- Directed by: Stewart Thorndike
- Written by: Stewart Thorndike
- Starring: Gaby Hoffmann; Ingrid Jungermann;
- Cinematography: Grant Greenberg
- Edited by: Jennifer Ruff
- Music by: Jason Falkner
- Production company: Tacoma Films
- Distributed by: Breaking Glass Pictures
- Release date: July 12, 2014;
- Running time: 62 minutes
- Country: United States
- Language: English

= Lyle (film) =

2014 film by Stewart Thorndike

Lyle is a 2014 American psychological thriller drama film written and directed by Stewart Thorndike. The film tells the dramatic story of a mother grieving over the death of her toddler. The film stars actress Gaby Hoffmann in the lead role.

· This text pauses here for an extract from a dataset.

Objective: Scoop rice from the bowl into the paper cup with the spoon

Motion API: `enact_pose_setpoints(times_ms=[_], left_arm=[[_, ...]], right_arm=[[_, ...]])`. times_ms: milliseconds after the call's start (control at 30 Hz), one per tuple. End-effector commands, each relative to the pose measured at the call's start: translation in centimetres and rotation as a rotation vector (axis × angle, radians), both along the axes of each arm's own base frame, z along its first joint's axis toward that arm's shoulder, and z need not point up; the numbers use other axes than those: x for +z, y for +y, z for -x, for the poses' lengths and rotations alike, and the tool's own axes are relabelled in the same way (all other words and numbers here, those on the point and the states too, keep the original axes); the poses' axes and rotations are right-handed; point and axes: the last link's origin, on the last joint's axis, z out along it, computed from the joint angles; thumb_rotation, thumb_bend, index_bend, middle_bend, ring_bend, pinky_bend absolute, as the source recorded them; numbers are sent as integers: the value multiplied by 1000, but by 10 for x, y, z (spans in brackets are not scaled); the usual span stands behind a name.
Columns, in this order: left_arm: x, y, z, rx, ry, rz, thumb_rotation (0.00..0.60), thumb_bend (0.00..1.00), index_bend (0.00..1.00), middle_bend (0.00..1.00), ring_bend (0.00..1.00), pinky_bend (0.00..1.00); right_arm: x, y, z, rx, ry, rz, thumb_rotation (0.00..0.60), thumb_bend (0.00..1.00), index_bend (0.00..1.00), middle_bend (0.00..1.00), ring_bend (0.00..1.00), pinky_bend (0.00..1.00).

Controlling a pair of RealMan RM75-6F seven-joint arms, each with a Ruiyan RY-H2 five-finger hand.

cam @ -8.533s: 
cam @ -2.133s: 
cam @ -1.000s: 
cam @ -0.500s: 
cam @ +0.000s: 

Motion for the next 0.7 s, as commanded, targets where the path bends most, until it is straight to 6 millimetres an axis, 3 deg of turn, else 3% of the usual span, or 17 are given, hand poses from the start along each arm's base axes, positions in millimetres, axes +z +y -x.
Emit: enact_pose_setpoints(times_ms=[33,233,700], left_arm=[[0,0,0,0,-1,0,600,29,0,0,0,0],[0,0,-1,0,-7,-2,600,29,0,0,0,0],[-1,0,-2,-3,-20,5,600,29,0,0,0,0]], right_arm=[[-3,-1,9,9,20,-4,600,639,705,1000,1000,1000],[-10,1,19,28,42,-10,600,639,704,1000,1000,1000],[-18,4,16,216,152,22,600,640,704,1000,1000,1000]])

Lyle was billed as "a lesbian Rosemary's Baby."

==Plot summary==
A young couple moving into a new home suffers a guilt and grief-filled journey to losing their child. Soon mysterious feelings abound as those around them seem to harbor plans for the couple's next newborn child.

==Cast==
- Gaby Hoffmann as Leah
- Ingrid Jungermann as June
- Eleanor Hopkins as Lyle
- Rebecca Street as Karen
- Michael Che as Threes
- Kim Allen as Taylor
- Ashlie Atkinson as Therapist

==Reception==
Sheri Linden of The Hollywood Reporter said "Gaby Hoffmann's ferocious unraveling is the main attraction in this well-done but slightly new-millennium riff on Rosemary's Baby."